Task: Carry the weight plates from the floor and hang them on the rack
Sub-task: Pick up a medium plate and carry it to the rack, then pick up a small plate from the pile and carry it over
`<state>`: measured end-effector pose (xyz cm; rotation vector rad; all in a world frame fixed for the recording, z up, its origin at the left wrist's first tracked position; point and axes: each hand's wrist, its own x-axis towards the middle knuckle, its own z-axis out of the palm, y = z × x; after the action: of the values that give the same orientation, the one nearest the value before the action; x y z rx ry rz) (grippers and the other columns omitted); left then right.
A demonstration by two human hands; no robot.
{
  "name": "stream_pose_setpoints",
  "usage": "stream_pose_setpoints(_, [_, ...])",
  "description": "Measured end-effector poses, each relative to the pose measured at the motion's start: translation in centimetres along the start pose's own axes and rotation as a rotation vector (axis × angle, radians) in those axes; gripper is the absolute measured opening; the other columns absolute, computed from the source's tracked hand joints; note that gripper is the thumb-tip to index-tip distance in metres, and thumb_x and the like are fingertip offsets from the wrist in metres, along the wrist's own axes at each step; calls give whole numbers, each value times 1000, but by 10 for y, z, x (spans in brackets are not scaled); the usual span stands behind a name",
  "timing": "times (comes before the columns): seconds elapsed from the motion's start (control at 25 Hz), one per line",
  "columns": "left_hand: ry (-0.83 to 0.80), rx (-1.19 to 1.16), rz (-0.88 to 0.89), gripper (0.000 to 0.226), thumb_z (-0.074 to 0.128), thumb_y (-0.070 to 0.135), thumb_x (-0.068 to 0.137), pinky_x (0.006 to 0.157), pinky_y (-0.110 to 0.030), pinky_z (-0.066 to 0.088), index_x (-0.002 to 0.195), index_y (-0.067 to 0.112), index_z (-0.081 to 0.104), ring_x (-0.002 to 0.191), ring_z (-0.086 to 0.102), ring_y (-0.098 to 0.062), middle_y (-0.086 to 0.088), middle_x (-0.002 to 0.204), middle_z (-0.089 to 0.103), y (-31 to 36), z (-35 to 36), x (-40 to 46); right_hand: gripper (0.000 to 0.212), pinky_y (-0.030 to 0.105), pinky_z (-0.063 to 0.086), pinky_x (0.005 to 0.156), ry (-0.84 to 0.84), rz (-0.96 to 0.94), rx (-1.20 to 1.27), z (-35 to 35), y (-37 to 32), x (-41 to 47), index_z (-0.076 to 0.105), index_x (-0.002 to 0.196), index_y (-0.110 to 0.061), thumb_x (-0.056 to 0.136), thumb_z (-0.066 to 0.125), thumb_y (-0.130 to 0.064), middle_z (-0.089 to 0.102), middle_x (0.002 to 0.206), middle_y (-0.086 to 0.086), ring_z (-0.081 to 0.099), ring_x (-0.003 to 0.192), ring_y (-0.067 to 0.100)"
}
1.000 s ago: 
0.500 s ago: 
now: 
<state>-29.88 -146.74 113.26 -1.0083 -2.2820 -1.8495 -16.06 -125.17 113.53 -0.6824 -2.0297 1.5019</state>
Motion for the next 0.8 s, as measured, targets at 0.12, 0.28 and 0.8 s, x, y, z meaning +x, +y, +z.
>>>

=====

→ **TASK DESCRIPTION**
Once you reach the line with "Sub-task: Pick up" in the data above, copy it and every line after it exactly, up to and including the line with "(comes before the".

→ **RESPONSE BOX**
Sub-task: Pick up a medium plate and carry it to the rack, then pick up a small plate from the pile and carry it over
`<state>`: measured end-effector pose (xyz cm; rotation vector rad; all in a world frame fixed for the recording, z up, its origin at the left wrist's first tracked position; point and axes: each hand's wrist, its own x-axis towards the middle knuckle, its own z-axis out of the palm, y = z × x; after the action: of the values that give the same orientation, the one nearest the value before the action; x y z rx ry rz) (grippers and the other columns omitted); left then right.
A demonstration by two human hands; no robot.
{
  "name": "stream_pose_setpoints",
  "usage": "stream_pose_setpoints(_, [_, ...])",
  "description": "Measured end-effector poses, each relative to the pose measured at the motion's start: translation in centimetres along the start pose's own axes and rotation as a rotation vector (axis × angle, radians) in those axes; gripper is the absolute measured opening; the other columns absolute, computed from the source's tracked hand joints; note that gripper is the thumb-tip to index-tip distance in metres, and thumb_x and the like are fingertip offsets from the wrist in metres, along the wrist's own axes at each step; calls give whole numbers, each value times 1000, but by 10 for y, z, x (spans in brackets are not scaled); the usual span stands behind a name",
  "timing": "times (comes before the columns): seconds elapsed from the motion's start (control at 25 Hz), one per line",

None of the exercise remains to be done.